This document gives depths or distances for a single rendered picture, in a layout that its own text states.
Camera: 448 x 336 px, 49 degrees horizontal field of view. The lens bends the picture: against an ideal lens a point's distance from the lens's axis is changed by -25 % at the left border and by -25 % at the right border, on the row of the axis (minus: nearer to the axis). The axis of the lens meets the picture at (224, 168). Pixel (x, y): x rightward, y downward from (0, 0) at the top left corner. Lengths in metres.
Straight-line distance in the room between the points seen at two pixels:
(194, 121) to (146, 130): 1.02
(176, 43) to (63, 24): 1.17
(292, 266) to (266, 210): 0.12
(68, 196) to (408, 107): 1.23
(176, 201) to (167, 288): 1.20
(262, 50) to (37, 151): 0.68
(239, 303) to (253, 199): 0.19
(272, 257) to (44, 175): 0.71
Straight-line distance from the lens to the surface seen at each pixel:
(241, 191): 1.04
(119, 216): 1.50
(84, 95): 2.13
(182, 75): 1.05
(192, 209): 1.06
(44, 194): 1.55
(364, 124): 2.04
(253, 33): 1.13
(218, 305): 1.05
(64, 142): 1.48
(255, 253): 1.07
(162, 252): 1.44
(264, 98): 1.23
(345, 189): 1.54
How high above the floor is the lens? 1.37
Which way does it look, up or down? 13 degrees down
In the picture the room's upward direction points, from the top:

Directions for this task → Exactly as they appear, please write out the lines from the opening of the listing above down to the line containing "(218, 305): 1.05", with both end lines included.

Reply →
This document gives depths or distances for a single rendered picture, in a layout that its own text states.
Camera: 448 x 336 px, 49 degrees horizontal field of view. The lens bends the picture: against an ideal lens a point's distance from the lens's axis is changed by -25 % at the left border and by -25 % at the right border, on the row of the axis (minus: nearer to the axis). The axis of the lens meets the picture at (224, 168). Pixel (x, y): x rightward, y downward from (0, 0) at the top left corner. Lengths in metres.
Straight-line distance in the room between the points seen at two pixels:
(194, 121) to (146, 130): 1.02
(176, 43) to (63, 24): 1.17
(292, 266) to (266, 210): 0.12
(68, 196) to (408, 107): 1.23
(176, 201) to (167, 288): 1.20
(262, 50) to (37, 151): 0.68
(239, 303) to (253, 199): 0.19
(272, 257) to (44, 175): 0.71
Straight-line distance from the lens to the surface seen at each pixel:
(241, 191): 1.04
(119, 216): 1.50
(84, 95): 2.13
(182, 75): 1.05
(192, 209): 1.06
(44, 194): 1.55
(364, 124): 2.04
(253, 33): 1.13
(218, 305): 1.05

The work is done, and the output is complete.